Problem details
What you return should match the data below exactly, line for line.
##### Data provided #####
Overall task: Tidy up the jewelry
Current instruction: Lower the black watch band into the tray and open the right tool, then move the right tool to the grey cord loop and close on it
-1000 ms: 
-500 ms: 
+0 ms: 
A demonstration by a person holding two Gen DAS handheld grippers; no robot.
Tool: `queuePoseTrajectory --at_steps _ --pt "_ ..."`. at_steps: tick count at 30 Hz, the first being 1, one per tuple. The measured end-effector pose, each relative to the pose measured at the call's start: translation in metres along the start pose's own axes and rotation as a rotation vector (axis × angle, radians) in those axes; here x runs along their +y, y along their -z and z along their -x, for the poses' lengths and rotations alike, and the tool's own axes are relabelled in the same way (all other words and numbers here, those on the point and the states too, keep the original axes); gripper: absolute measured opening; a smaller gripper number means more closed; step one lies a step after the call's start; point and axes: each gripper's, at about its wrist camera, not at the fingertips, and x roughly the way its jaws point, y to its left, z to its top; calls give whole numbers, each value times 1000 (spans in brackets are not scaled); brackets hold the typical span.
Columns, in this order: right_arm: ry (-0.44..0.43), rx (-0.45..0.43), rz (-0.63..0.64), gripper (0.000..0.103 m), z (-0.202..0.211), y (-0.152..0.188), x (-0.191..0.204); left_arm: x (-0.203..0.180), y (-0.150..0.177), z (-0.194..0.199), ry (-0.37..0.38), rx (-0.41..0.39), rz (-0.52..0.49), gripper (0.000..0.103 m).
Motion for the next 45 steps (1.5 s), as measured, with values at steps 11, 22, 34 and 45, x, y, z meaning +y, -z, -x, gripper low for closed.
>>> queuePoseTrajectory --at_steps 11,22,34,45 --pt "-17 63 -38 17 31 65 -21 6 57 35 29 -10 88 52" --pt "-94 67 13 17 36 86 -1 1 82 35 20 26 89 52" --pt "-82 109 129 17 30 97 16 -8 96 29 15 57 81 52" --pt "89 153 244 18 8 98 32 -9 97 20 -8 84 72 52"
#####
Solution to this task
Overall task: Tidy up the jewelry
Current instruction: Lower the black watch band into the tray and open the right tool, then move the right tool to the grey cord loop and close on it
-1000 ms: 
-500 ms: 
+0 ms: 
A demonstration by a person holding two Gen DAS handheld grippers; no robot.
Tool: `queuePoseTrajectory --at_steps _ --pt "_ ..."`. at_steps: tick count at 30 Hz, the first being 1, one per tuple. The measured end-effector pose, each relative to the pose measured at the call's start: translation in metres along the start pose's own axes and rotation as a rotation vector (axis × angle, radians) in those axes; here x runs along their +y, y along their -z and z along their -x, for the poses' lengths and rotations alike, and the tool's own axes are relabelled in the same way (all other words and numbers here, those on the point and the states too, keep the original axes); gripper: absolute measured opening; a smaller gripper number means more closed; step one lies a step after the call's start; point and axes: each gripper's, at about its wrist camera, not at the fingertips, and x roughly the way its jaws point, y to its left, z to its top; calls give whole numbers, each value times 1000 (spans in brackets are not scaled); brackets hold the typical span.
Columns, in this order: right_arm: ry (-0.44..0.43), rx (-0.45..0.43), rz (-0.63..0.64), gripper (0.000..0.103 m), z (-0.202..0.211), y (-0.152..0.188), x (-0.191..0.204); left_arm: x (-0.203..0.180), y (-0.150..0.177), z (-0.194..0.199), ry (-0.37..0.38), rx (-0.41..0.39), rz (-0.52..0.49), gripper (0.000..0.103 m).
Motion for the next 45 steps (1.5 s), as measured, with values at steps 11, 22, 34 and 45, x, y, z meaning +y, -z, -x, gripper low for closed.
>>> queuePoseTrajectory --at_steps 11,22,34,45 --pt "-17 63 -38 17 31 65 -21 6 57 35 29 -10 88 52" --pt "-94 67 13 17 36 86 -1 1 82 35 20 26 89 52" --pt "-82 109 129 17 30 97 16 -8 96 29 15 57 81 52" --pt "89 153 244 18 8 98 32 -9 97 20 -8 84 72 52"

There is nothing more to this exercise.